# Indian River Lagoon pre-Turkey Day jaunt (11/21)



## cpn_aaron (Apr 11, 2006)

Since I had the day off and would be heading inland for the weekend I decided to make my first cold water yak trip of the season. I donned my sweater and water proof pants and boots. I went out to a spot in the river full of spoil islands and next to a nice little creek that bears a drop off known to hold trout, reds, and flatties. I rigged up my yak with my newly modified outrigger bearing milkcrate and went off. 








I was interested if I'd calculated my new outrigger length correctly to avoid tangles so I towed a suspended twitchbait and live finger mullet during a beautiful sunrise. The outriggers worked so I'm ready for multi bait trolls in the future. With that I pulled in the twitch bait and began catsing the near shore grassbeds ahead of the creek. The action was slow with some sluggish bites but no commitment. I slowed the retrieve and added more pauses and by that time the wind pulled me to drop off and I got nailed. It was this scrappy little jumping 16" ladyfish. Not the customer I was hoping for at the drop off but killed the skunk.








I caught another one of these and decided to move upwind of the drop off, anchor, and cast with the wind for long retrieves along either side of the drop off at the river mouth. That finally nailed this dink (10.5") of one of the species I was targeting.








After trying and failing to get any more hits I went up the creek and then tried various bottom baits and combos along the grassbeds with not even a hit. I decided to yak the choppy channel (winds were getting bigger) and try the islands which have nice flats and drop offs. Along the way it turns out in the year since I've come here a sailboat sank. Only it's forward railing was exposed with buckets to warn boaters of the hazard. Now my spot has a nice bit of structure. Sadly no takers on the wreck, but plenty of sheepies nibbling barnacles. Looks like next time I'm bringing some crabs.








The islands were mostly a disappointment. I had finiky taps, but no real hits, even on Gulp. So I beached on the island to just scout around and enjoy the bright warm sun and nice scenery. I took the time to do some photography instead of the other islands and sailboats in this windy nasty river. Sailboats were everywhere and moving fast.








As I walked back to my yak I got lucky enough to stumble upon this osprey on a dead tree eating a mullet at the point of the island.








I decided since the wind was only going to get worse I should head in and call this trip. Fish were less than cooperative on the chilly morning, but the scenery and wildlife was worth the paddle.
tight lines fellas


----------



## Railroader (Apr 13, 2005)

Didn't know you were a 'Yak Man...

I just found me somebody to show me around the 'Goon next Spring...
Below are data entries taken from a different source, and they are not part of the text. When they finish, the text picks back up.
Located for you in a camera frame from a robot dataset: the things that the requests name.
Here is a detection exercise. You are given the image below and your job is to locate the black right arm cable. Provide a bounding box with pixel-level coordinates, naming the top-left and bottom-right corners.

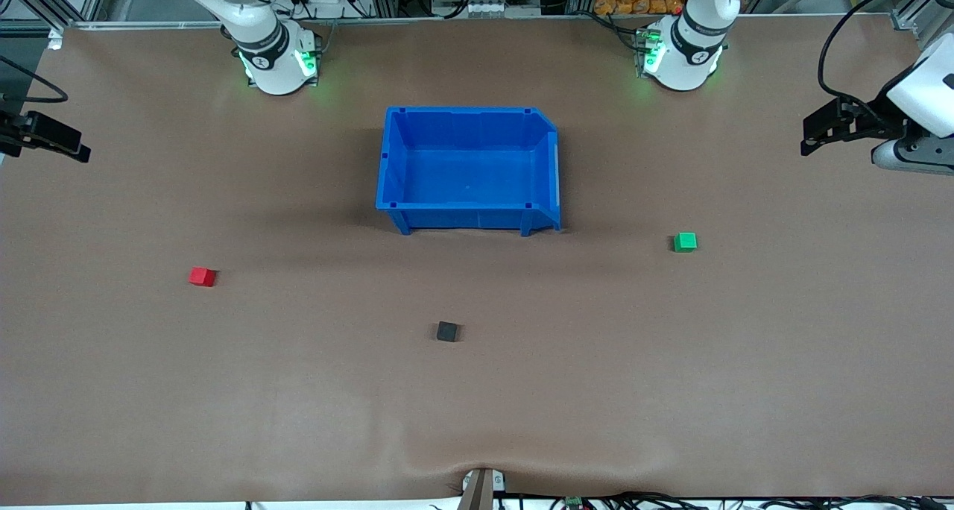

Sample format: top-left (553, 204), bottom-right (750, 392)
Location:
top-left (0, 54), bottom-right (69, 105)

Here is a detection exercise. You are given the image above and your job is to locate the brown table mat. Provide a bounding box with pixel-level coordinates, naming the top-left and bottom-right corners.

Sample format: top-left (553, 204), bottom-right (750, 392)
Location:
top-left (0, 14), bottom-right (954, 505)

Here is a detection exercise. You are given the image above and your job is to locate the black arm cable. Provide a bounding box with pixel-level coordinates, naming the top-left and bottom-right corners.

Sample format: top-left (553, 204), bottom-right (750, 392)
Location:
top-left (817, 0), bottom-right (954, 123)
top-left (0, 54), bottom-right (69, 105)

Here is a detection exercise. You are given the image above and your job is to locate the black floor cable bundle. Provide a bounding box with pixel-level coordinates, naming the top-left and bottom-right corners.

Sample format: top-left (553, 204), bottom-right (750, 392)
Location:
top-left (514, 491), bottom-right (954, 510)

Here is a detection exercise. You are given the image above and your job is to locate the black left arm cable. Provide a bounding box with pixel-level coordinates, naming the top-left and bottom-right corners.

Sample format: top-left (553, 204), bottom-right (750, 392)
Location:
top-left (817, 0), bottom-right (954, 123)

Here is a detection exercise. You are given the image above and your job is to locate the metal table clamp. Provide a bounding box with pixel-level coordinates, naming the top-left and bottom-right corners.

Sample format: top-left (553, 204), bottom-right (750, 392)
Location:
top-left (458, 467), bottom-right (508, 510)

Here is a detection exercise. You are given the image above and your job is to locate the blue plastic storage bin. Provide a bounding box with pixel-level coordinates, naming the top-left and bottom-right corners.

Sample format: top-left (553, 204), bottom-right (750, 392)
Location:
top-left (376, 106), bottom-right (562, 237)
Nice report as usual, Aaron.


----------



## barty b (Dec 31, 2004)

Count me in


----------



## VICIII (Apr 8, 2005)

I gotta get a yak...
That is it .... I am saving...
Great report!


----------



## jurdun756 (Nov 3, 2006)

nice report

soon to be paddling spruce creek


----------



## The Crew (Jul 8, 2007)

Your reports are always good reads. Thanks for taking the time and glad you were able to enjoy being out on the Yak! You'll catch 'em next time!:fishing:


----------



## RuddeDogg (Mar 20, 2004)

*Nice*

Looks like ya had a great day.


----------



## Rockstar (Jun 23, 2004)

That's one thing I love about yak fishing.... the scenery, wildlife, and paddle alone make getting skunked not all that bad


----------



## cpn_aaron (Apr 11, 2006)

Thanks for the replies and maybe we should set up a yak trip to Spruce Creek or somwhere there abouts. Some other yak buddies said the flatties are thick in that creek near the bridges and docks there and I wouldn't mind scoring some for the dinner plate and have a group yak excursion. I've only been doing solo trips since I got the yak a few years back. Keep me posted if we want to get something in the works.


----------